§ Exercise description:
What must be handed in is the entire listing, exactly as written, with no pictures.
*** Given information Section Begins ***
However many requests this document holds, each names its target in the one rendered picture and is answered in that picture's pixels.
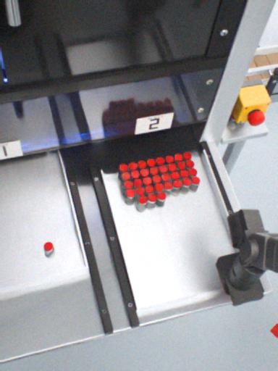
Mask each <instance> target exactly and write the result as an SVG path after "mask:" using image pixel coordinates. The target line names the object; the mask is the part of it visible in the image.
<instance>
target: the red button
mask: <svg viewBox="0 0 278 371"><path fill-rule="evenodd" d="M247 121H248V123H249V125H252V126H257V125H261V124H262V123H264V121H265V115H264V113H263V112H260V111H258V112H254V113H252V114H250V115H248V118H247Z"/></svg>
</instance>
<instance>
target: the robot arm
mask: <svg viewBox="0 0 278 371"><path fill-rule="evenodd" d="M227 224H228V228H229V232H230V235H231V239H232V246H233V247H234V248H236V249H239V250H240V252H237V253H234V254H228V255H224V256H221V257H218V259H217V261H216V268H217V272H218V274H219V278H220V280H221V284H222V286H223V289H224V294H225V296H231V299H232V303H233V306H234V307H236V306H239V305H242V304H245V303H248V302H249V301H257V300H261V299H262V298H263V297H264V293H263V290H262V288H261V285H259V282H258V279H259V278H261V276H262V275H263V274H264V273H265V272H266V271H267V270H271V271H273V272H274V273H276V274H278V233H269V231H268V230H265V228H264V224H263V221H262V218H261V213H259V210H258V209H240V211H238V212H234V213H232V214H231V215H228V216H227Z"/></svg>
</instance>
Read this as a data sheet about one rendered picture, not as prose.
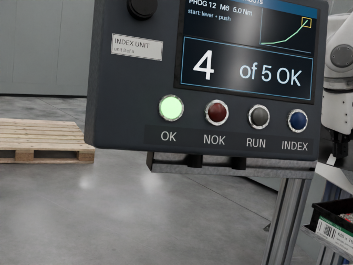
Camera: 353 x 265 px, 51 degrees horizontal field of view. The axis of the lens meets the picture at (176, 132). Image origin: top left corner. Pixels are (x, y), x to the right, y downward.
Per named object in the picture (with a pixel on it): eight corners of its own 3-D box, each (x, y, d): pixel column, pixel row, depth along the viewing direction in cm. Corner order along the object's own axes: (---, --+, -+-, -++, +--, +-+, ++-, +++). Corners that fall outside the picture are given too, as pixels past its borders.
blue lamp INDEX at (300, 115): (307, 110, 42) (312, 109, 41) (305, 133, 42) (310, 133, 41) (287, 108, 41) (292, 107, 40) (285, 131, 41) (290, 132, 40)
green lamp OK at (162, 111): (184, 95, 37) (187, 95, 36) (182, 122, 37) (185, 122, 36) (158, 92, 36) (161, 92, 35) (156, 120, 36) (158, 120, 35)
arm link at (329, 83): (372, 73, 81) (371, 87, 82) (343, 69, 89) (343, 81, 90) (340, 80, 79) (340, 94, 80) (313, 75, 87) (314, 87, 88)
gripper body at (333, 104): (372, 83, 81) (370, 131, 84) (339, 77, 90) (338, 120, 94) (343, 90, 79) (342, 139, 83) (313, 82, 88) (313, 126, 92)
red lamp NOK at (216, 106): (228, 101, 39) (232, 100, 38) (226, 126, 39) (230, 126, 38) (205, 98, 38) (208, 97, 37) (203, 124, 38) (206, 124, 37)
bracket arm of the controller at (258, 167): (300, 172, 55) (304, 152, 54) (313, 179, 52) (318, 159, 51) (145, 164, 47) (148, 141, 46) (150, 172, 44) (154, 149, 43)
*** Given information Section Ends ***
§ Expected output:
However many requests this document holds, each names its target in the one rendered picture and is answered in that picture's pixels.
Mask each <instance> target exactly and write the result as an SVG path after "mask:" using image pixel coordinates. The target line names the object; the mask is the part of it visible in the image.
<instance>
target: the red button
mask: <svg viewBox="0 0 278 371"><path fill-rule="evenodd" d="M247 121H248V123H249V125H252V126H257V125H261V124H262V123H264V121H265V115H264V113H263V112H260V111H258V112H254V113H252V114H250V115H248V118H247Z"/></svg>
</instance>
<instance>
target: the robot arm
mask: <svg viewBox="0 0 278 371"><path fill-rule="evenodd" d="M227 224H228V228H229V232H230V235H231V239H232V246H233V247H234V248H236V249H239V250H240V252H237V253H234V254H228V255H224V256H221V257H218V259H217V261H216V268H217V272H218V274H219V278H220V280H221V284H222V286H223V289H224V294H225V296H231V299H232V303H233V306H234V307H236V306H239V305H242V304H245V303H248V302H249V301H257V300H261V299H262V298H263V297H264V293H263V290H262V288H261V285H259V282H258V279H259V278H261V276H262V275H263V274H264V273H265V272H266V271H267V270H271V271H273V272H274V273H276V274H278V233H269V231H268V230H265V228H264V224H263V221H262V218H261V213H259V210H258V209H240V211H238V212H234V213H232V214H231V215H228V216H227Z"/></svg>
</instance>
Read this as a data sheet about one rendered picture, not as prose.
Camera: 353 x 265 px, 51 degrees horizontal field of view. The axis of the lens meets the picture at (176, 132). Image origin: top left corner. Pixels are (x, y), x to the right, y downward.
Per named object in the picture (with a pixel on it): eight corners of its own 3-D box, each (x, y, d): pixel column, pixel row, depth along the viewing direction in cm. Corner order along the object's own axes: (---, --+, -+-, -++, +--, +-+, ++-, +++). Corners that fall outside the picture are given too, as pixels past its borders.
blue lamp INDEX at (300, 115): (307, 110, 42) (312, 109, 41) (305, 133, 42) (310, 133, 41) (287, 108, 41) (292, 107, 40) (285, 131, 41) (290, 132, 40)
green lamp OK at (162, 111): (184, 95, 37) (187, 95, 36) (182, 122, 37) (185, 122, 36) (158, 92, 36) (161, 92, 35) (156, 120, 36) (158, 120, 35)
arm link at (329, 83): (372, 73, 81) (371, 87, 82) (343, 69, 89) (343, 81, 90) (340, 80, 79) (340, 94, 80) (313, 75, 87) (314, 87, 88)
gripper body at (333, 104): (372, 83, 81) (370, 131, 84) (339, 77, 90) (338, 120, 94) (343, 90, 79) (342, 139, 83) (313, 82, 88) (313, 126, 92)
red lamp NOK at (216, 106): (228, 101, 39) (232, 100, 38) (226, 126, 39) (230, 126, 38) (205, 98, 38) (208, 97, 37) (203, 124, 38) (206, 124, 37)
bracket arm of the controller at (258, 167): (300, 172, 55) (304, 152, 54) (313, 179, 52) (318, 159, 51) (145, 164, 47) (148, 141, 46) (150, 172, 44) (154, 149, 43)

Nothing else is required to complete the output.